Брат был любимцем матери, работавшей сестрой-хозяйкой в местной больнице, отец больше любил дочь. Он не пил, что в поселке было большой редкостью, работал столяром в мебельном цехе, хорошо зарабатывал. Свои чувства к дочери выражал неумело, наивными подарками — то косынку какую-нибудь купит, а чаще конфеты, как маленькой. Когда дочь объявила, что хочет учиться в Москве, одобрил: учись, поможем. Мать не рискнула возражать, зная крутой нрав мужа, только поджала губы: да кому ты в Москве нужна.
Как и многие девочки из провинции, Ирина мечтала стать артисткой, с увлечением занималась в драматической студии при областном доме культуры, пока из-за недостатка финансирования студия не закрылась. Но даже первый тур в ГИТИСе не прошла. По реакции членов отборочной комиссии поняла: шансов у нее нет.
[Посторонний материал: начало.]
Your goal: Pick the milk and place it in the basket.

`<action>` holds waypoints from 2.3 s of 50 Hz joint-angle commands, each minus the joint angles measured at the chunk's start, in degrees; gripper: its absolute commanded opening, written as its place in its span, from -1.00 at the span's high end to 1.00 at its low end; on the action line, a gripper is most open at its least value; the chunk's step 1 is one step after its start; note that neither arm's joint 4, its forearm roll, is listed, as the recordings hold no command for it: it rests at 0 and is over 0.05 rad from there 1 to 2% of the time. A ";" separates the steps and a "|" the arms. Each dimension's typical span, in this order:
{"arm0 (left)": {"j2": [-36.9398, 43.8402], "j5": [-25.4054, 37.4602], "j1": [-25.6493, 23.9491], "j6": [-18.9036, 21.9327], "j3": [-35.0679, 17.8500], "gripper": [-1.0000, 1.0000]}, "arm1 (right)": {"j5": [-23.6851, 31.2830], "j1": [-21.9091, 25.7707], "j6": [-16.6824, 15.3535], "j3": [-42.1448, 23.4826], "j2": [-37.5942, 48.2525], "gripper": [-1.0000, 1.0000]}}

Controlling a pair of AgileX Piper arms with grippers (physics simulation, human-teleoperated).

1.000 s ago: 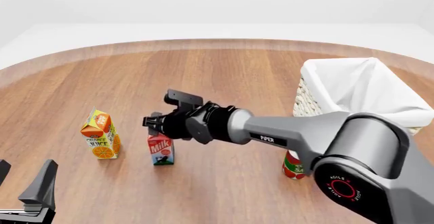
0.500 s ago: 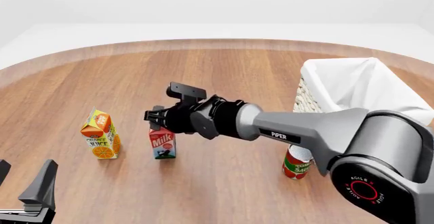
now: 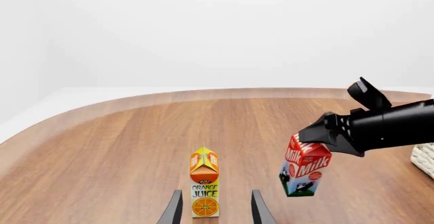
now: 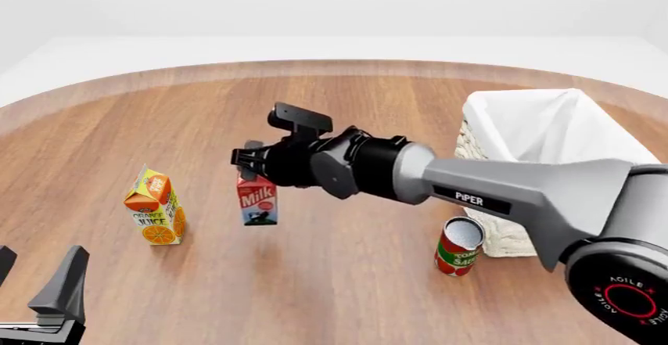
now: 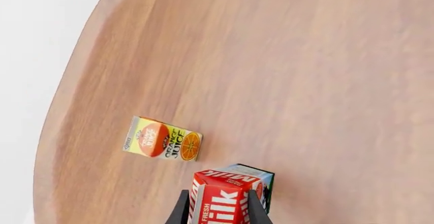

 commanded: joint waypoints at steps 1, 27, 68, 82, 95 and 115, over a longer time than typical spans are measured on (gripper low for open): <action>0.00 0.00 0.00 0.00 0.00 -1.00 | -0.21 -1.19 -0.87 0.89 -5.10 1.00; 0.00 0.00 0.00 0.00 0.00 -1.00 | 0.13 -5.30 -4.06 4.36 -12.94 1.00; 0.00 0.00 0.00 0.00 0.00 -1.00 | 0.02 -11.43 -5.77 10.01 -22.45 1.00; 0.00 0.00 0.00 0.00 0.00 -1.00 | 0.30 -13.52 -6.09 11.14 -25.03 1.00; 0.00 0.00 0.00 0.00 0.00 -1.00 | 0.68 -16.30 -6.36 11.52 -27.29 1.00; 0.00 0.00 0.00 0.00 0.00 -1.00 | 1.36 -19.84 -7.01 12.16 -30.62 1.00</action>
И пока другие абитуриентки табунком носились от „Щепки“ до „Щуки“ и Школы-студии МХАТ, подала документы в Институт культуры на факультет, готовивший режиссеров для народных театров и самодеятельности. Требования здесь были пониже, ее приняли, дали общежитие. И хотя институт находился у черта на куличках, в Долгопрудном, это была Москва.